On Fridays, we bring you the best of our blog and the best of the web. This week’s roundup includes a moral critique of conservative political strategy, a discussion of free markets and consumerism, and more. 1. Solving Problems Apart from the Law: Nicholas Freiling reminds us of the days when society’s problems were solved by innovative individuals rather than coercive government.

One cost associated with government’s growth is the American people’s diminished ability to solve problems on their own—without the aid of government. Most Americans today cannot conceive of a world where things like education, food safety and road-building are left to the free market. Instead, they have come to associate societal problems with government failures. Instead of seeking voluntary, peaceful solutions, most believe that the right government policy is the only way to alleviate undesirable features of American life.

2. Republicans and Their Faulty Moral Arithmetic: AEI President Arthur Brooks criticizes Republicans for surrendering an immensely popular argument—care for the vulnerable—to progressives, while focusing on materialistic concerns instead.

The irony is maddening. America’s poor people have been saddled with generations of disastrous progressive policy results, from welfare-induced dependency to failing schools that continue to trap millions of children. Meanwhile, the record of free enterprise in improving the lives of the poor both here and abroad is spectacular. According to Columbia University economist Xavier Sala-i-Martin, the percentage of people in the world living on a dollar a day or less—a traditional poverty measure—has fallen by 80% since 1970. This is the greatest antipoverty achievement in world history. That achievement is not the result of philanthropy or foreign aid. It occurred because billions of souls have been able to pull themselves out of poverty thanks to global free trade, property rights, the rule of law and entrepreneurship.

3. What’s So Great about Economic Freedom?: Anthony Davies, professor at Duquesne University, describes why a society’s health is usually highly correlated with economic freedom. 4. Human Flourishing: Seeking More for the Oppressed: The Christian mission must include the pursuit of human flourishing as well as evangelism, but how is that mission best carried out? Anthony Bradley of the Acton Institute argues that freedom is an essential condition for human flourishing.

Being made in the image and likeness of God means that each person should be given freedom, “in decision making and behavior,” as a “necessary operating condition for the pursuit and achievement of human flourishing,” observes Younkins. This decision-making freedom is also how men and women mature in the moral virtue.

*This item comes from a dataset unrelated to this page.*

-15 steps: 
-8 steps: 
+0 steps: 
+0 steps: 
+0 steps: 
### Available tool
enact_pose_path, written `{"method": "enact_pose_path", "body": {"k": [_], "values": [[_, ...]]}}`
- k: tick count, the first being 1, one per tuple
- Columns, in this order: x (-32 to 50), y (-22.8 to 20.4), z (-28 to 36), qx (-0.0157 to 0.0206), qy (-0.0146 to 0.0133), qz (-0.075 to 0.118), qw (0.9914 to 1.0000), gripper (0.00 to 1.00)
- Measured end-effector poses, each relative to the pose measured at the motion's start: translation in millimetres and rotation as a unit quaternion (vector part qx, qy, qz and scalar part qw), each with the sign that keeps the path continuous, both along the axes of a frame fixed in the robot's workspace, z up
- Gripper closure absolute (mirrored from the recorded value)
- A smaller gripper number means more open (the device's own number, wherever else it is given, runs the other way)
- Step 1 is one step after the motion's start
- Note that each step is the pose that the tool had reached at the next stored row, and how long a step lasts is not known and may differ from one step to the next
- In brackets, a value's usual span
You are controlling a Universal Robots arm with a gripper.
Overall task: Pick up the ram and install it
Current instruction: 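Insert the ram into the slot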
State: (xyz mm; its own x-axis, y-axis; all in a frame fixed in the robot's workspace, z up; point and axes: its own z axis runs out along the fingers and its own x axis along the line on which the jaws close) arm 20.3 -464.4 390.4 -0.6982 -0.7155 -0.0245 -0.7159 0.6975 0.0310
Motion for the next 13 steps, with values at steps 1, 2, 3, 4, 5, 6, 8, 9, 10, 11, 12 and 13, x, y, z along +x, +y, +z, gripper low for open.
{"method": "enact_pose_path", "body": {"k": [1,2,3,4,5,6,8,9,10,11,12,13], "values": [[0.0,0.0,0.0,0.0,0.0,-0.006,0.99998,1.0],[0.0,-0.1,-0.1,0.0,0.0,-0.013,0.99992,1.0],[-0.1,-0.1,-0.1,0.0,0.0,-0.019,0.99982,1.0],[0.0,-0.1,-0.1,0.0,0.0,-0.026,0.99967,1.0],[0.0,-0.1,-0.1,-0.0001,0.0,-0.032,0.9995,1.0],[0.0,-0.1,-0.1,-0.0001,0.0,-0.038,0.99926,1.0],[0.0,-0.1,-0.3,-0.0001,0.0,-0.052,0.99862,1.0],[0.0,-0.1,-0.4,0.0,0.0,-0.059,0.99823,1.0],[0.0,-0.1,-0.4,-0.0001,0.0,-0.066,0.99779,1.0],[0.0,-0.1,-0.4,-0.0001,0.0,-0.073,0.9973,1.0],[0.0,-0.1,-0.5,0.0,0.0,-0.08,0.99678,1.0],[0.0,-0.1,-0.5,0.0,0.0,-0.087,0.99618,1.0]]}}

It is on this point that a mere focus on “justice” or “peace” fails to do the heavily lifting necessary to think long-term about a society that is truly just and free.

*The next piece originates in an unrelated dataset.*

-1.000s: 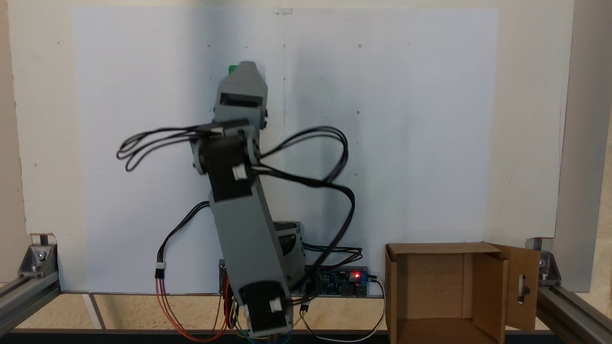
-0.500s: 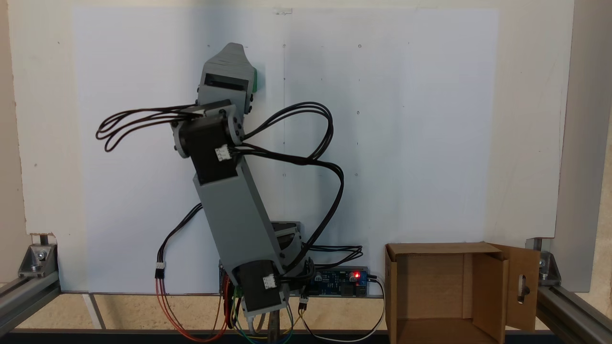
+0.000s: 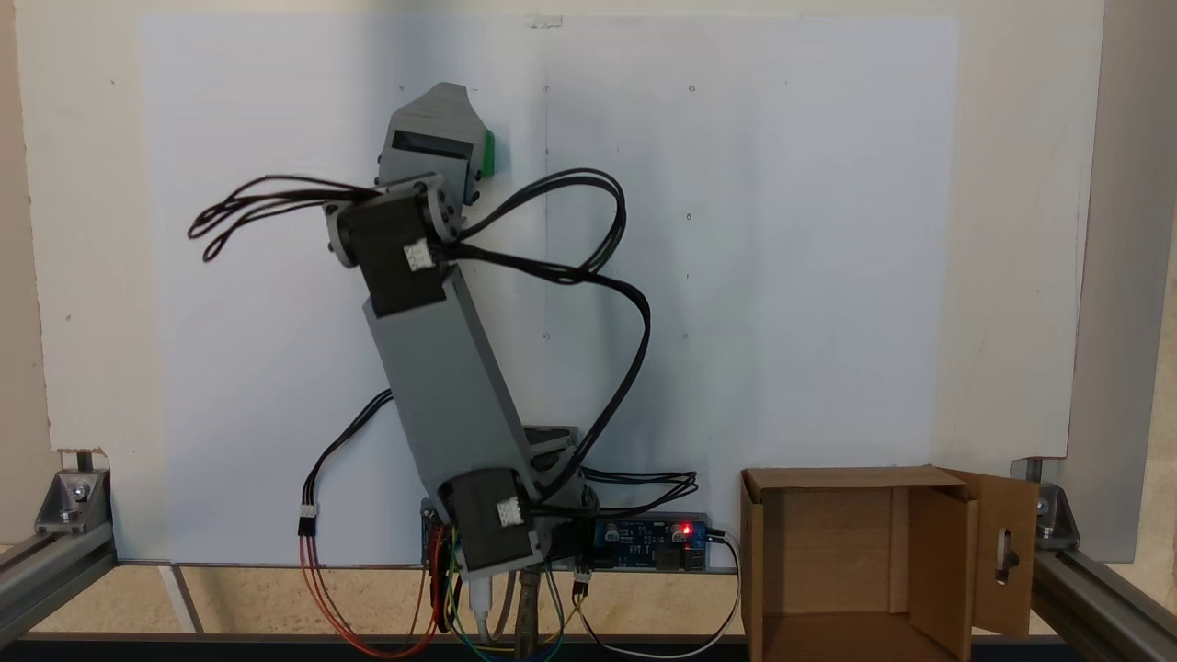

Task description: Grasp a green dice and put it in the bin.

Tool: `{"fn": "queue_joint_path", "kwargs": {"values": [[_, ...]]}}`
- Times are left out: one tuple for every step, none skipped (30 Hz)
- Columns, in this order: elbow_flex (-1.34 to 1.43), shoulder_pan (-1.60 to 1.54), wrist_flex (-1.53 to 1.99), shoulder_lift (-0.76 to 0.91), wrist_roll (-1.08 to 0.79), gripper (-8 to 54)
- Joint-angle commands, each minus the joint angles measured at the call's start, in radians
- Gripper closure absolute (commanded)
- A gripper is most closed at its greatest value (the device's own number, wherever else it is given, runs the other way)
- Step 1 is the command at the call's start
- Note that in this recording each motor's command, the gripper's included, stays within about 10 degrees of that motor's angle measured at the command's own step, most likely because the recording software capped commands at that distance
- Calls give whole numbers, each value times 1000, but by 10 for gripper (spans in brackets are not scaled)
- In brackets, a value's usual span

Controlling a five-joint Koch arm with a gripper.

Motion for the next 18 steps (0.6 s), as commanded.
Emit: {"fn": "queue_joint_path", "kwargs": {"values": [[-63, -15, -6, -3, 64, 15], [-63, -15, -6, -12, 64, 14], [-63, -15, -6, -23, 64, 15], [-60, -15, -6, -28, 64, 15], [-57, -12, -6, -38, 64, 15], [-54, -12, -6, -52, 64, 15], [-54, -11, -6, -67, 63, 15], [-54, -11, -6, -84, 63, 14], [-52, -11, -6, -97, 63, 14], [-52, -11, -9, -107, 63, 15], [-52, -11, -9, -112, 63, 15], [-52, -11, -11, -120, 63, 15], [-52, -11, -11, -126, 63, 15], [-52, -9, -11, -127, 63, 15], [-52, -8, -11, -130, 63, 15], [-49, -8, -11, -130, 63, 15], [-43, -8, -11, -130, 63, 15], [-37, -8, -12, -130, 63, 15]]}}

5. Does Free Enterprise Lead to an Ugly Consumerist Culture?: Jay Richards of the Institute for Faith, Work & Economics challenges the common critique that capitalism goes hand in hand with consumerism.

Free markets may allow for an ugly consumerist culture, but the cause of this culture is not our economic system – it’s our sinful nature and a misguided worldview that celebrates ugliness instead of beauty and truth.